**About this task:** Reproduce the whole listing exactly and let no picture into the copy.

☆ ☆ ☆ ☆ ☆ ☆ ☆

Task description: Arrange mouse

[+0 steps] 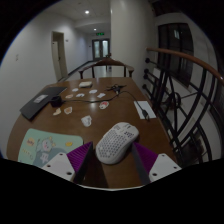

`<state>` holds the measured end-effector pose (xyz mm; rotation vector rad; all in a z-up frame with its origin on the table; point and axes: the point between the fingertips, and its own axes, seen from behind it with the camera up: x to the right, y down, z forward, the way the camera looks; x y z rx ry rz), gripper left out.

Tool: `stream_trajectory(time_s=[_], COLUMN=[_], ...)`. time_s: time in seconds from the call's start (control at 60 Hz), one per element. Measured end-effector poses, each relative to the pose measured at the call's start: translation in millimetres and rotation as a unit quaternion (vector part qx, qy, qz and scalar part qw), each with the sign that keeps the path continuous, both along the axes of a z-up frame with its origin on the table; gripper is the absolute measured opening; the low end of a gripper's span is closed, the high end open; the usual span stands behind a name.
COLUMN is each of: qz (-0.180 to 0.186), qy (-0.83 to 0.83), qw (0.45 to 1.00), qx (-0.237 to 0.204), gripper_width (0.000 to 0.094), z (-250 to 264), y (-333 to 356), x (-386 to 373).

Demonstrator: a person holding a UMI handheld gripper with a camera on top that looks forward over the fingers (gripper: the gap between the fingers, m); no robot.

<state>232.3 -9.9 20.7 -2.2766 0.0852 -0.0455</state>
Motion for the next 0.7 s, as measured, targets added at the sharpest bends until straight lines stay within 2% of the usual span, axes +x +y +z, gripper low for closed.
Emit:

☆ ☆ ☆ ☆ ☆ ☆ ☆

**Output of the exercise:**
Task description: Arrange mouse

[+0 steps] 

`<state>` holds the measured end-effector pose (xyz mm; rotation vector rad; all in a z-up frame with its origin on the table; point and axes: the point between the fingertips, and its own axes, seen from behind it with the camera up: x to the right, y down, z forward, the way the camera looks; x y z rx ry rz), gripper left out.

Tool: `stream_trajectory(time_s=[_], COLUMN=[_], ...)`. time_s: time in seconds from the call's start (control at 60 Hz), one per element. Measured end-effector poses, each relative to the pose measured at the call's start: translation in millimetres and rotation as a unit quaternion (vector part qx, qy, qz and scalar part qw), each with the sign that keeps the path continuous, both along the axes of a z-up frame with its origin on the table; gripper is the absolute measured opening; the low end of a gripper's span is closed, the high end open; the usual span stands behind a name.
COLUMN is each of: qz (-0.180 to 0.186), qy (-0.83 to 0.83), qw (0.45 to 1.00), qx (-0.237 to 0.204), gripper_width (0.000 to 0.094), z (-250 to 264), y (-333 to 356), x (-386 to 373).

Demonstrator: a person holding a UMI handheld gripper with a camera on top that looks forward over the fingers (gripper: the gap between the fingers, m); no robot.

<state>232.3 -9.9 20.7 -2.2766 0.0852 -0.0455</state>
Motion for the next 0.7 s, as measured, targets added at the sharpest bends until straight lines stay within 2% of the usual span, axes +x +y +z, gripper low for closed.
Emit:

What this exercise required is now done.